▶ [The task]: This exercise calls for the line with "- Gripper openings", the line with "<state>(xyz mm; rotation", and all lines between them in the material below, output exactly and with no other lines.

--- Exercise data Enclosed Below ---

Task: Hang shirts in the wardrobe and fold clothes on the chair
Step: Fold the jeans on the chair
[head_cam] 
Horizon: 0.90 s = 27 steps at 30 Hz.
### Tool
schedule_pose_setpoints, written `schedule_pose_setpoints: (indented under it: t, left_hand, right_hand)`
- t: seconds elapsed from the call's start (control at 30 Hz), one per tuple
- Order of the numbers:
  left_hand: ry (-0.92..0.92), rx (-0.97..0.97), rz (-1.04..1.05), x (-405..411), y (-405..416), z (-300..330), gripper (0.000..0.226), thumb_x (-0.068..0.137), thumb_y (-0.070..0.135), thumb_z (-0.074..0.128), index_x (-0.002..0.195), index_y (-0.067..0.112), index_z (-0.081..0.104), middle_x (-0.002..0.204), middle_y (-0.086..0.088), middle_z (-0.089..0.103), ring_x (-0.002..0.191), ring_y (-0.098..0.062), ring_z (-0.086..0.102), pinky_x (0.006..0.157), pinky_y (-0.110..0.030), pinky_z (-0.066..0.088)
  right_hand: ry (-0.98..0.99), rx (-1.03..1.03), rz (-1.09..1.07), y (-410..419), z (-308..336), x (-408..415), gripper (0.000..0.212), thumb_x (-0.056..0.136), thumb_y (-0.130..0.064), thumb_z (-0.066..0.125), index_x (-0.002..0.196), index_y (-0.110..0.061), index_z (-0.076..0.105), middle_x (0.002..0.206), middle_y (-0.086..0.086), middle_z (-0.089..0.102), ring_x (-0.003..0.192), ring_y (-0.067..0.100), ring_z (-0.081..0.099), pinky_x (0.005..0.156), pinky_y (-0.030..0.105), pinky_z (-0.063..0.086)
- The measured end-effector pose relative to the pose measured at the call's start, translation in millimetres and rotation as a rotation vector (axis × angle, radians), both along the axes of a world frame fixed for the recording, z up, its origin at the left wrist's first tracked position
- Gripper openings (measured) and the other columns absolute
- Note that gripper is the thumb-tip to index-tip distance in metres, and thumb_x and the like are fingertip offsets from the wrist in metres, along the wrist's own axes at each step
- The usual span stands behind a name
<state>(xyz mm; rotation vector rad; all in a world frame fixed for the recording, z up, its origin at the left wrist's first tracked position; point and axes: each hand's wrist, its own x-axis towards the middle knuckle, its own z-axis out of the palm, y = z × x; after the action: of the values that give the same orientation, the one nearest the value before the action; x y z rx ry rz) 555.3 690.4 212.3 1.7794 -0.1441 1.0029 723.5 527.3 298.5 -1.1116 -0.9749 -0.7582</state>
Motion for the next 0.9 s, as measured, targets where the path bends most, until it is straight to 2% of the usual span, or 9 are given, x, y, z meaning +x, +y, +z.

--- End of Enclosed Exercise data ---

▶ [Solution to this problem]:
- Gripper openings (measured) and the other columns absolute
- Note that gripper is the thumb-tip to index-tip distance in metres, and thumb_x and the like are fingertip offsets from the wrist in metres, along the wrist's own axes at each step
- The usual span stands behind a name
<state>(xyz mm; rotation vector rad; all in a world frame fixed for the recording, z up, its origin at the left wrist's first tracked position; point and axes: each hand's wrist, its own x-axis towards the middle knuckle, its own z-axis out of the palm, y = z × x; after the action: of the values that give the same orientation, the one nearest the value before the action; x y z rx ry rz) 555.3 690.4 212.3 1.7794 -0.1441 1.0029 723.5 527.3 298.5 -1.1116 -0.9749 -0.7582</state>

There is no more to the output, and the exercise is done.